Task: Considering only lines that hold the word "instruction", report how many there are in the listing below, as a single number.

——————————

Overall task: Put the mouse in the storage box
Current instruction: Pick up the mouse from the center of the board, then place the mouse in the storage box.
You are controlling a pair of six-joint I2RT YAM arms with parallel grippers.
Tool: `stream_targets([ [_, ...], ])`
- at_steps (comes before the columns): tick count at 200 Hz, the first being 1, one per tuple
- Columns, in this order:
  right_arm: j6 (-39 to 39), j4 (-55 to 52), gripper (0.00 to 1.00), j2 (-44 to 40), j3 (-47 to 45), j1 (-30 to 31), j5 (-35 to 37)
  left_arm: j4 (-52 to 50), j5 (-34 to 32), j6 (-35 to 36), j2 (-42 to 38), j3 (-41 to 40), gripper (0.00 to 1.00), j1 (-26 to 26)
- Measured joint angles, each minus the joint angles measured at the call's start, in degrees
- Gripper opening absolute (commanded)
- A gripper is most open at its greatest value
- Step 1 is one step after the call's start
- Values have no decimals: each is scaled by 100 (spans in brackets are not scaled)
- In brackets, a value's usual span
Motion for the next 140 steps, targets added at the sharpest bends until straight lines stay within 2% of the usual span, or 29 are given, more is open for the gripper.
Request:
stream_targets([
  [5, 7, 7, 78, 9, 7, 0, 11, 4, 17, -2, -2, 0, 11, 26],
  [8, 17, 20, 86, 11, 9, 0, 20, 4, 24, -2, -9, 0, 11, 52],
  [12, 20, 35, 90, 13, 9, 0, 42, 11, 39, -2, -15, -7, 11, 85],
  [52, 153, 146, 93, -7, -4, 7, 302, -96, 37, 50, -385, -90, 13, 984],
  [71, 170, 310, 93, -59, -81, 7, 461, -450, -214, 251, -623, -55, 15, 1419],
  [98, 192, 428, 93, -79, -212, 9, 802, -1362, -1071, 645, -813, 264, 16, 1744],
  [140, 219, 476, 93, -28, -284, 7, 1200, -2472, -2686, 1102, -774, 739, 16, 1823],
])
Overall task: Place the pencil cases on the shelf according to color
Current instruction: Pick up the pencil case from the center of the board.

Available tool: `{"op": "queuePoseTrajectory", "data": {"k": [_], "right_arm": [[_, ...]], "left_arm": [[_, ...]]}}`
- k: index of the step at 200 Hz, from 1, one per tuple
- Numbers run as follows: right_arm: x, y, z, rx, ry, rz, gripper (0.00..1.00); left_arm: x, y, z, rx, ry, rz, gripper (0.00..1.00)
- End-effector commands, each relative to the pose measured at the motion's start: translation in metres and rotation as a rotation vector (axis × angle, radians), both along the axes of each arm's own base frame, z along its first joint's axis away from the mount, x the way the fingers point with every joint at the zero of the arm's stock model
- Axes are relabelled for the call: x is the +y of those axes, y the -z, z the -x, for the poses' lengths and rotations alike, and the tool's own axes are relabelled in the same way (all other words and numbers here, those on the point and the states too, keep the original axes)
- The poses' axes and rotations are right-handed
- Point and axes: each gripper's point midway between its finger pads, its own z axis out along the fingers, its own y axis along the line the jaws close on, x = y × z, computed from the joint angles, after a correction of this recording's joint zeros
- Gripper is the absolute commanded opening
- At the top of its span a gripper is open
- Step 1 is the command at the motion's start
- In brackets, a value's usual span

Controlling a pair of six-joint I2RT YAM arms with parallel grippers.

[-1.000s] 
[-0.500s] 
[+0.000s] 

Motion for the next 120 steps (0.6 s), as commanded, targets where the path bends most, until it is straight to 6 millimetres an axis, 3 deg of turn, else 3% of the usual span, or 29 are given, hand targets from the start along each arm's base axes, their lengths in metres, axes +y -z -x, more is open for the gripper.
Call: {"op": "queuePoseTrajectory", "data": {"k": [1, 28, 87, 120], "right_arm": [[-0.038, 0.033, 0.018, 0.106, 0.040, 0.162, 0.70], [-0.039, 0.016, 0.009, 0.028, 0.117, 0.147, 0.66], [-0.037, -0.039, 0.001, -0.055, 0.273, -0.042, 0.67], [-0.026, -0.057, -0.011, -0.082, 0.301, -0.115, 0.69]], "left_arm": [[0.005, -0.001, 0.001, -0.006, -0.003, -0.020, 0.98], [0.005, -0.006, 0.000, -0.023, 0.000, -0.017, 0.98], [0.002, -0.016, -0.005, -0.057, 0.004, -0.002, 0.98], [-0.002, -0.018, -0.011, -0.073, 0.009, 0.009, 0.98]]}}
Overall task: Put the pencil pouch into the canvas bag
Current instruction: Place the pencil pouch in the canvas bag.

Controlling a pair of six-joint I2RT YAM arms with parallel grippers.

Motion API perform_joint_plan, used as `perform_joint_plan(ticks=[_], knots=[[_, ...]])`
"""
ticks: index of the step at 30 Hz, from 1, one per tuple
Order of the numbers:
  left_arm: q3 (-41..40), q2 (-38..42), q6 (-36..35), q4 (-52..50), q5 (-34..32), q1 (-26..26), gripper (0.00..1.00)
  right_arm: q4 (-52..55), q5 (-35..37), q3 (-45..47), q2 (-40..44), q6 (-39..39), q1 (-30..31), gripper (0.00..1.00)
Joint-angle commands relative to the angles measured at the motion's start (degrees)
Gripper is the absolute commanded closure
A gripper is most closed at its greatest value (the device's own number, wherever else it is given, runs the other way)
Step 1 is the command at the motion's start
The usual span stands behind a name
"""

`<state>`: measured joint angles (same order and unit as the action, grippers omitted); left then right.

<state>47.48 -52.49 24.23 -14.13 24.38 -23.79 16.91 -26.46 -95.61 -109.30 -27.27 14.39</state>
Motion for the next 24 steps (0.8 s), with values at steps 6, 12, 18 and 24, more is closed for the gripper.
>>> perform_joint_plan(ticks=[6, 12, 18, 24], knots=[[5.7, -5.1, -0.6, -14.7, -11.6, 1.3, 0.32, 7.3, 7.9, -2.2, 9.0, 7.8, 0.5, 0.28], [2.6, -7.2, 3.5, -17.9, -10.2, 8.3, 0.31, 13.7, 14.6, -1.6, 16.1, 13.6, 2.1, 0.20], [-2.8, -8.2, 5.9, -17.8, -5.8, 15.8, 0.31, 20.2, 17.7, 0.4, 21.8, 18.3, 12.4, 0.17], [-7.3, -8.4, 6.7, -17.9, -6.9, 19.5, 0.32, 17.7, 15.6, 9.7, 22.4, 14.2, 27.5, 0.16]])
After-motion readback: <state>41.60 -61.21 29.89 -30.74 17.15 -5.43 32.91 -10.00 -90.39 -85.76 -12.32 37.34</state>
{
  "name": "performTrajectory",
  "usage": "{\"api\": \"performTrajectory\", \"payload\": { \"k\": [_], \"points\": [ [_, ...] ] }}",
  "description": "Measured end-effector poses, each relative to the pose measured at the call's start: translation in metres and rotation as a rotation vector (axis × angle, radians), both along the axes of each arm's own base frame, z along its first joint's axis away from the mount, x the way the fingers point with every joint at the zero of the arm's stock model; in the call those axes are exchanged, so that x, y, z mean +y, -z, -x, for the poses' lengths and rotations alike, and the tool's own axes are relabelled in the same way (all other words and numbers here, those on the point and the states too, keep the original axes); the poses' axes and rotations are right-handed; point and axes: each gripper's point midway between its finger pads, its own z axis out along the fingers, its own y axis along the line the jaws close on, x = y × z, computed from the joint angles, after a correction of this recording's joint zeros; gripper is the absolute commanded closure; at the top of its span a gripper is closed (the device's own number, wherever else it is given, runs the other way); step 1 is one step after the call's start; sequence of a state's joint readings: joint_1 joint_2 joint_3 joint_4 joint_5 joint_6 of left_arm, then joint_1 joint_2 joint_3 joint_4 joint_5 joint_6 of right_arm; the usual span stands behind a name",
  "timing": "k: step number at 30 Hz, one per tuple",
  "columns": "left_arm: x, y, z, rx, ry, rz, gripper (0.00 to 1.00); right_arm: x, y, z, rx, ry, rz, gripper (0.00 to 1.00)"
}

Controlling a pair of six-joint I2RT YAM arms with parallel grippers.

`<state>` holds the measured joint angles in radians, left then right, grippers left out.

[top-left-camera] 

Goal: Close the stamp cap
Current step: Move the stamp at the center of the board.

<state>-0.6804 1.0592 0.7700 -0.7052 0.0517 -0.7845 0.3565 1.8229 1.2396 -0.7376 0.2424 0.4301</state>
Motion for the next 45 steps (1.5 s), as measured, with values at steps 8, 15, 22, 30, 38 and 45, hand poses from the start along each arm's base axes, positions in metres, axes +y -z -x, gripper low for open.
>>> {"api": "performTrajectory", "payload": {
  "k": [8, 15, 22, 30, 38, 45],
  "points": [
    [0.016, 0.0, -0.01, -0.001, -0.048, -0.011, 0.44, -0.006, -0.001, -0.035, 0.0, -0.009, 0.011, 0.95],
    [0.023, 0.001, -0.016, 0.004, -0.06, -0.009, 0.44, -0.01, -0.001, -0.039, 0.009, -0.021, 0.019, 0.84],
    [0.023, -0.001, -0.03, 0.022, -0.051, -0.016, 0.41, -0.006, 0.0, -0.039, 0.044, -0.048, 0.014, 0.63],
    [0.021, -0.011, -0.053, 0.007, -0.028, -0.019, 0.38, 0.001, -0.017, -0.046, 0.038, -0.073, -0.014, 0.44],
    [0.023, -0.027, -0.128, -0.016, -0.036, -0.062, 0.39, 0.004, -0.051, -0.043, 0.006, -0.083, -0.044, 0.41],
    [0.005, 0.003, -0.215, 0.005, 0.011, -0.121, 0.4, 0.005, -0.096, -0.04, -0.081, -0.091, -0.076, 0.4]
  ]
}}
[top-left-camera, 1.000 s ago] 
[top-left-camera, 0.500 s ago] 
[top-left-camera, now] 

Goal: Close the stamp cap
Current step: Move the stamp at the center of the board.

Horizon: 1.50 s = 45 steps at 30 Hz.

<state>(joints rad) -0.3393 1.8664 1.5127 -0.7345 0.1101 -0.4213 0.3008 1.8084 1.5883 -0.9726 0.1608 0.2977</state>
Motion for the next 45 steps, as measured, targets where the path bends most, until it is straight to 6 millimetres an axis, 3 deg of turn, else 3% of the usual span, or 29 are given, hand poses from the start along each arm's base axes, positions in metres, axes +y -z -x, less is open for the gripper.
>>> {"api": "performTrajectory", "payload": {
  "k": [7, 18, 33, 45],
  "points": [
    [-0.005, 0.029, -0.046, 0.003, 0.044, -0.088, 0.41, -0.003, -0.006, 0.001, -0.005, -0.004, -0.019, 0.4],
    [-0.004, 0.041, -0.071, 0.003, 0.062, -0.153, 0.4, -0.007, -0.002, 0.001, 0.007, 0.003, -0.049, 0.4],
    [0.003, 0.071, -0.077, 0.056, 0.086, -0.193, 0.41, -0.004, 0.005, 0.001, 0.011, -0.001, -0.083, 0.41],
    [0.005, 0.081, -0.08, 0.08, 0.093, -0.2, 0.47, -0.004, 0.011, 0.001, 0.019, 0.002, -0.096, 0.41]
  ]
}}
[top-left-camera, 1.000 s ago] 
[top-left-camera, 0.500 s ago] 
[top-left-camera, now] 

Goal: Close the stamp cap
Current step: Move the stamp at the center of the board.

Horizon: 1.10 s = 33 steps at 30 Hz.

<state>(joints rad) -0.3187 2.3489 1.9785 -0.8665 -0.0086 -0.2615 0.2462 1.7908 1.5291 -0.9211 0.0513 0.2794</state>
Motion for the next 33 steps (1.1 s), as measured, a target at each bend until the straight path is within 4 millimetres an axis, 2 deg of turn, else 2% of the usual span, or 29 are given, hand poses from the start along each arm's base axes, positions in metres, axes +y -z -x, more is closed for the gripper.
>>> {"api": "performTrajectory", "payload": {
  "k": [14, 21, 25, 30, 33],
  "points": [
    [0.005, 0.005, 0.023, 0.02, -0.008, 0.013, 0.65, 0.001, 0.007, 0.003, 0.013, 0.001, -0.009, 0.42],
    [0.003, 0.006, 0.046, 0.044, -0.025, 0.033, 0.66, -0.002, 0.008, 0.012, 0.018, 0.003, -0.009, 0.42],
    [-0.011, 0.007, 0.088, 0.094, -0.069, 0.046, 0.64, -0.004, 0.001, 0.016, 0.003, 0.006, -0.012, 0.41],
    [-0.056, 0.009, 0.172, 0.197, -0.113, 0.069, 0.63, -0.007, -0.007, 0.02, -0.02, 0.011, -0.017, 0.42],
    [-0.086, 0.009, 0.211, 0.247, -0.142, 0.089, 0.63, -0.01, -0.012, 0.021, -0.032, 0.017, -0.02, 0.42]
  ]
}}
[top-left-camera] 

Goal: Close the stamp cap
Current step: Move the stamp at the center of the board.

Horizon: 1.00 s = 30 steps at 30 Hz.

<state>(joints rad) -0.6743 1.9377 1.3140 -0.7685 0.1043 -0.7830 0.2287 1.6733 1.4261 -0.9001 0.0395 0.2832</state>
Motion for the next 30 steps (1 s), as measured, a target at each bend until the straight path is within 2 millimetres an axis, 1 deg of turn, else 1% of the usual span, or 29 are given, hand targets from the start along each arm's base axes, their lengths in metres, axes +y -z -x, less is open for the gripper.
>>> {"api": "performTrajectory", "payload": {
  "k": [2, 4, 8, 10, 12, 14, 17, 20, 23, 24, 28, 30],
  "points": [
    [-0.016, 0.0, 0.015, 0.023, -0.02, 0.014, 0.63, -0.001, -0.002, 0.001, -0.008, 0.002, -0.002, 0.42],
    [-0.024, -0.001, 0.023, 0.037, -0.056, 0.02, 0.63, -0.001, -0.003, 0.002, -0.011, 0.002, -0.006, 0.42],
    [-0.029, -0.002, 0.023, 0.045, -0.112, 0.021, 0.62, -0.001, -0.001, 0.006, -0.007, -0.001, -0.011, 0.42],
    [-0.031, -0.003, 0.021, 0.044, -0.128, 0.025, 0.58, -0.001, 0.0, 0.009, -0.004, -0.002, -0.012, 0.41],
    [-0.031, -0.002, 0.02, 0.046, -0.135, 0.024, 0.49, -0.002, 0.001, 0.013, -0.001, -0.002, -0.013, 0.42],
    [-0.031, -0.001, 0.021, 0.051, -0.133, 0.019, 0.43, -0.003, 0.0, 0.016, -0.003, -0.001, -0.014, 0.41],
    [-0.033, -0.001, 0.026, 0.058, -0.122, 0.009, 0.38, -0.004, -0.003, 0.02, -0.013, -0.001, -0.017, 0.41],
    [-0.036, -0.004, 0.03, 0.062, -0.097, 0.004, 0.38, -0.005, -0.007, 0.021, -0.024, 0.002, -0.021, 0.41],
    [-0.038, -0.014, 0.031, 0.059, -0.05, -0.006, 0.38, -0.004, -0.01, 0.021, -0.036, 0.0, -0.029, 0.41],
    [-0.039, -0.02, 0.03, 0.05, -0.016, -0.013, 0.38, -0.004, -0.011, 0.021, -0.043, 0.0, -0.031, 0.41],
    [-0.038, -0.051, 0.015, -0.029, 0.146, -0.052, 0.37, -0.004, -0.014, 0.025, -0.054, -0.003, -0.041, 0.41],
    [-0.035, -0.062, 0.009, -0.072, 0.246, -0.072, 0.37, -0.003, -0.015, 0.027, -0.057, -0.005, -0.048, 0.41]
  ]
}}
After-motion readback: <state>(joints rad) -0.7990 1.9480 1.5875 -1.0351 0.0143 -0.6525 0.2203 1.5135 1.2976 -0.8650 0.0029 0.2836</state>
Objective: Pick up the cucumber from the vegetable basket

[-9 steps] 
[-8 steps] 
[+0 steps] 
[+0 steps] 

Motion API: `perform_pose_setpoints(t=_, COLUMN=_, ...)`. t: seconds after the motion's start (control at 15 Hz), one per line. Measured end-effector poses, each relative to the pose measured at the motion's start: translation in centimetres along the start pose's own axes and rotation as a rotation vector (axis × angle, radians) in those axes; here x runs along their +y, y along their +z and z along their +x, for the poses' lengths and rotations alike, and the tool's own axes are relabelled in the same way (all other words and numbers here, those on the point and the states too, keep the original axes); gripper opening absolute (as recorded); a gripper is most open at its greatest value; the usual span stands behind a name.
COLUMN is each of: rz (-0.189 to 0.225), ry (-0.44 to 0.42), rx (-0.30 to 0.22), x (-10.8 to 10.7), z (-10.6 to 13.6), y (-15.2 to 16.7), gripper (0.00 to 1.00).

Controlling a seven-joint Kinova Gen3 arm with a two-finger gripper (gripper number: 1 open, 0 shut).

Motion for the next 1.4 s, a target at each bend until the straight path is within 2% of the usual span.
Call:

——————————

Response for this exercise: 3